A partir de aquel día los rojos atardeceres dejaron de existir, se tornaron monocromáticos. El jueves, de nuevo, faltó a nuestro momento especial. Y así, cada segundo o tercer día, la soledad me embargó. Desde el principio supe la razón, pero no quise aceptarlo hasta mucho después. Rubén era su nombre, nunca indagué sobre su vida. Temía darme cuenta de que me superaba y por eso merecía poseer lo que consideraba mi propiedad. Dejé todo por ella: familia, amigos, conocidos, compañeros. Abandoné una vida por hacer una nueva con Sandra. Al principio consideré que era mejor retenerla, aunque tuviese que permitir el adulterio.

Hay quien piensa que el abandono se produce sólo cuando una persona se aleja geográficamente, y eso es porque no conoce el abandono afectivo. Sandra decidió renunciar a mis sentimientos, despojarme de la emoción que me producía su cariño. ¡Qué sádica postura la suya! Creo que lo pude haber superado de no haber continuado bajo el mismo techo. Pero imagino que disfrutaba ver cómo, día con día, mi alma se hundía en la más profunda obscuridad al notar que su alegría la producía otro ser humano. Me hizo a un lado, me convertí en el objeto de su morbo, y no lo pude tolerar por mucho tiempo.

Nunca me declaré partidario de la venganza, pero no hallé otra manera de corregir esa situación. Mi alma estaba en juego, y era inaceptable ver que esa mujer gozaba por una causa ajena a mí.

Con decir una mentira me bastó para ponerles en situación de cometer un error. Mi supuesta ausencia, con motivo en un viaje laboral, les daría la oportunidad de hacer lo que toda pareja de amantes considera el mayor logro: pecar donde el matrimonio establecido tiene esa costumbre y obligación.

No fue difícil hacerme de un arma; aunque se cuente con poco dinero son de fácil acceso. Mi plan estaba hecho y lo cumpliría al pie de la letra.

— Adiós, querida, si no me doy prisa pierdo el vuelo.

La cafetería de la esquina resultó un buen refugio. Una taza, por favor, bien cargado. Los nervios crecían cada segundo. Más café, por favor. Por la ventana logré ver la llegada de Rubén. No había transcurrido ni una hora y ese ladrón ya estaba ahí.

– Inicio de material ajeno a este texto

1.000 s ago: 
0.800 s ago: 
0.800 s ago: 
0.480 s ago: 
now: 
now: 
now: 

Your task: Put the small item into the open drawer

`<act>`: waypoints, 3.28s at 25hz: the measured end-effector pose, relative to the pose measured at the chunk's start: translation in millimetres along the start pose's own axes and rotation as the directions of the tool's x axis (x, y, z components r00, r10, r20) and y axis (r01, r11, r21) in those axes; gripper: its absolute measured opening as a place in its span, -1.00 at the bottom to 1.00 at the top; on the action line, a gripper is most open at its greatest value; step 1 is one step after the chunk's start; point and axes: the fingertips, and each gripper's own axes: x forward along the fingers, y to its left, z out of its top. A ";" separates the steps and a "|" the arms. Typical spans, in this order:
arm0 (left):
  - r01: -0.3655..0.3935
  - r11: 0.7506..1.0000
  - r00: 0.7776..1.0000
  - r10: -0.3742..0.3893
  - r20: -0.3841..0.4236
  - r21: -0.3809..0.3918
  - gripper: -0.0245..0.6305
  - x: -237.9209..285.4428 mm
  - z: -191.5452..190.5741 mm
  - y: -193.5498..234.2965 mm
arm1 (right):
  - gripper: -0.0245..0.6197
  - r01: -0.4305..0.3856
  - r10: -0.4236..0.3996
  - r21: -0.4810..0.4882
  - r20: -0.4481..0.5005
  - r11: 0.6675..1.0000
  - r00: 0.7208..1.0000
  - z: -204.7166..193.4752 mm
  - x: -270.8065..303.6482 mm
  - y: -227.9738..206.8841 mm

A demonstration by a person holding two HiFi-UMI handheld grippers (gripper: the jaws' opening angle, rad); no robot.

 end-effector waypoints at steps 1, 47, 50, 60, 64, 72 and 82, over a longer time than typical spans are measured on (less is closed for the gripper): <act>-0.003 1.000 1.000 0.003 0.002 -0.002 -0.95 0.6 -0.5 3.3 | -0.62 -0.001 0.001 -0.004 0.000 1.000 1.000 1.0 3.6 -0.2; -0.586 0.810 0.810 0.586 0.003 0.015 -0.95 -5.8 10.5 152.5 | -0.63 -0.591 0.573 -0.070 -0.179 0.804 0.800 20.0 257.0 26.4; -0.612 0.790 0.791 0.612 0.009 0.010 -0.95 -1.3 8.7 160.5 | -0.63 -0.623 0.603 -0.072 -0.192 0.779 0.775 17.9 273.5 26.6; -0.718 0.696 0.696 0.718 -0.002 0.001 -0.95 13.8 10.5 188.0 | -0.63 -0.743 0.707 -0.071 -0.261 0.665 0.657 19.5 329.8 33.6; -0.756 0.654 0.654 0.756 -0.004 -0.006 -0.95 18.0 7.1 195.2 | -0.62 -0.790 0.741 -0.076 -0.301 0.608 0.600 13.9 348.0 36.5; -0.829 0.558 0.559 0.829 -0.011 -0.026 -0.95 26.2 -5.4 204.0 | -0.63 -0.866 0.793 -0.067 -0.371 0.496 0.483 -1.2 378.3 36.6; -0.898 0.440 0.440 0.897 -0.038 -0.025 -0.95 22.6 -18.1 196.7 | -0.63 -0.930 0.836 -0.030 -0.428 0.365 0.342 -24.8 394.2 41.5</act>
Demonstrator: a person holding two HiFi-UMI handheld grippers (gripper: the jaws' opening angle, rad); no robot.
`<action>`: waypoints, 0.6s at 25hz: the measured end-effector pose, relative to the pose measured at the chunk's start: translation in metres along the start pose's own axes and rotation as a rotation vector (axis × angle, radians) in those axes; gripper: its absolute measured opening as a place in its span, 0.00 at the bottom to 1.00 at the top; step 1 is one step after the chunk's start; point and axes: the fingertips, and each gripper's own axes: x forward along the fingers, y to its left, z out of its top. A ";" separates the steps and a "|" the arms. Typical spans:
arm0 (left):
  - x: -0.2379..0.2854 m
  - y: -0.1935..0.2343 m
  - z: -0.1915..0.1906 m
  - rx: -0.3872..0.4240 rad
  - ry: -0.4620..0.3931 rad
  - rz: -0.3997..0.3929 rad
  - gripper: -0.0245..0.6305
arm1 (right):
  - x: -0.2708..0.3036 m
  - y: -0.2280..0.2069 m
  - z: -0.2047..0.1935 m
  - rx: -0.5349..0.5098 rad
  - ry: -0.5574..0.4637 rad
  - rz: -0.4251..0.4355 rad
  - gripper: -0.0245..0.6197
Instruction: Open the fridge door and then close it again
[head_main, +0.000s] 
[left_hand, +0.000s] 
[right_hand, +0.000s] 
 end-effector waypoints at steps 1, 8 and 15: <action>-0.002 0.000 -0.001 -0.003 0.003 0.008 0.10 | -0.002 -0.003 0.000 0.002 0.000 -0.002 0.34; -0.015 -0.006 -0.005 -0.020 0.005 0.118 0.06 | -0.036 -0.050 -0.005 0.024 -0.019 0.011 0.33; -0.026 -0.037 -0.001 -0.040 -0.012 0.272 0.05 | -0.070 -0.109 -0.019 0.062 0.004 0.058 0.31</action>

Sólo faltaba darles un poco de tiempo para atraparlos en el momento justo.

Veintitrés minutos más tarde pagué la cuenta, crucé la calle, entré al edificio, subí los peldaños hasta llegar a la quinta planta. La llave en una mano, la pistola en la otra. Quitarme los zapatos. Abrir sutilmente, sin hacer ruido. Caminar hasta la habitación, girar el picaporte, fornicación, gritos, confusión, súplicas, cuerpos desnudos, llanto, un arma, el frío metal, mi sien… ¡PUM!

Fue ahí donde decidí dejar una vida más. El recuerdo de mi muerte siempre les acompañará. Cuando vean sus sexos ahí estaré. Cuando menos así me darán una nueva vida, aunque no sea la más grata.